[INFORMATION GIVEN Boundary: Start]

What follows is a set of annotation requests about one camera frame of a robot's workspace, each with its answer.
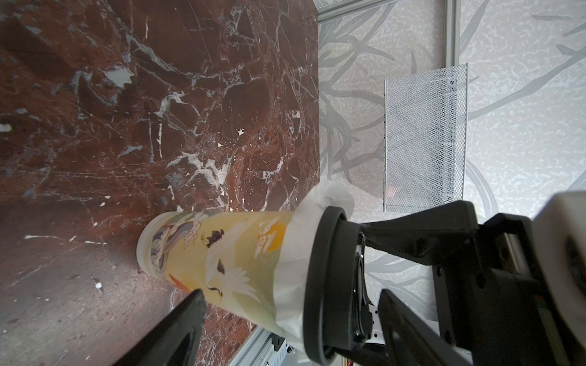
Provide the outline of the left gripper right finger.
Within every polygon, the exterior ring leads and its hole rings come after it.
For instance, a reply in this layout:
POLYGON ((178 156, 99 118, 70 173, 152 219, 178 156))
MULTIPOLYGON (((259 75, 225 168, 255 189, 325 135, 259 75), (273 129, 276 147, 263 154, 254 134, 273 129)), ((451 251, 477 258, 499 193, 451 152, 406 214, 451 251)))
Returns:
POLYGON ((413 358, 413 365, 470 365, 461 352, 443 340, 390 290, 383 290, 378 302, 378 318, 392 365, 408 365, 401 357, 396 340, 413 358))

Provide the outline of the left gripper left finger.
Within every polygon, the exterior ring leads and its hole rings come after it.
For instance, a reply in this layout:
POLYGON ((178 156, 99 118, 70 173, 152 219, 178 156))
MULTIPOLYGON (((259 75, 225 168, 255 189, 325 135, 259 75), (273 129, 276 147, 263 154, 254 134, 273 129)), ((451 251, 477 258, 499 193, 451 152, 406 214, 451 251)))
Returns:
POLYGON ((201 290, 187 296, 116 365, 193 365, 204 326, 201 290))

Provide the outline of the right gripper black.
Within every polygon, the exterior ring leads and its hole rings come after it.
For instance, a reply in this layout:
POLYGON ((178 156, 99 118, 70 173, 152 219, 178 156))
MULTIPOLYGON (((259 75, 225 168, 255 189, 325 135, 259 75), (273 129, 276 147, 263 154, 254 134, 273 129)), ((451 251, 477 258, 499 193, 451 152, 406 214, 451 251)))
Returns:
MULTIPOLYGON (((363 224, 367 246, 433 270, 438 334, 470 365, 565 365, 563 327, 526 217, 480 224, 456 201, 392 221, 363 224)), ((386 345, 362 365, 392 365, 386 345)))

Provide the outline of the black plastic cup lid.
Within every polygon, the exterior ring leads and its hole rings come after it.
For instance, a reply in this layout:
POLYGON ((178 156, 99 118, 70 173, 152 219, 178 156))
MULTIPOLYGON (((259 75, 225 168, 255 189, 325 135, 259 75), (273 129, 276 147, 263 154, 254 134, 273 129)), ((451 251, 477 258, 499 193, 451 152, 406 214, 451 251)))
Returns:
POLYGON ((365 240, 343 208, 326 208, 311 251, 303 312, 305 353, 317 364, 331 364, 338 351, 352 352, 372 335, 365 240))

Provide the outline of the paper milk tea cup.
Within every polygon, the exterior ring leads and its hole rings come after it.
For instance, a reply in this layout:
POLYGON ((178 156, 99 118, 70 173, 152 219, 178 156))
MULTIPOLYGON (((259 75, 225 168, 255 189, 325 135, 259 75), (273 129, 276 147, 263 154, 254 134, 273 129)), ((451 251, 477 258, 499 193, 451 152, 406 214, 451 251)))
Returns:
POLYGON ((282 212, 167 212, 140 235, 145 273, 281 337, 273 285, 286 230, 282 212))

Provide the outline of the translucent round leak-proof paper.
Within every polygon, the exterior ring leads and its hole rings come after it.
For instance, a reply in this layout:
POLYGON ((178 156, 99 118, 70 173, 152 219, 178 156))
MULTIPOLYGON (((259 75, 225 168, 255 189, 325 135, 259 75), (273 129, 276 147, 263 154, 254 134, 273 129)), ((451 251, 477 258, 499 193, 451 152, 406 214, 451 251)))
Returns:
POLYGON ((311 252, 320 219, 329 206, 341 207, 351 215, 354 199, 343 184, 325 180, 313 187, 295 209, 274 272, 276 324, 288 344, 299 352, 305 352, 302 318, 311 252))

[INFORMATION GIVEN Boundary: End]

REQUIRED WORK.
Looking at the entries above, state how many lines contain "black"; give the number alone.

WRITTEN SOLUTION.
2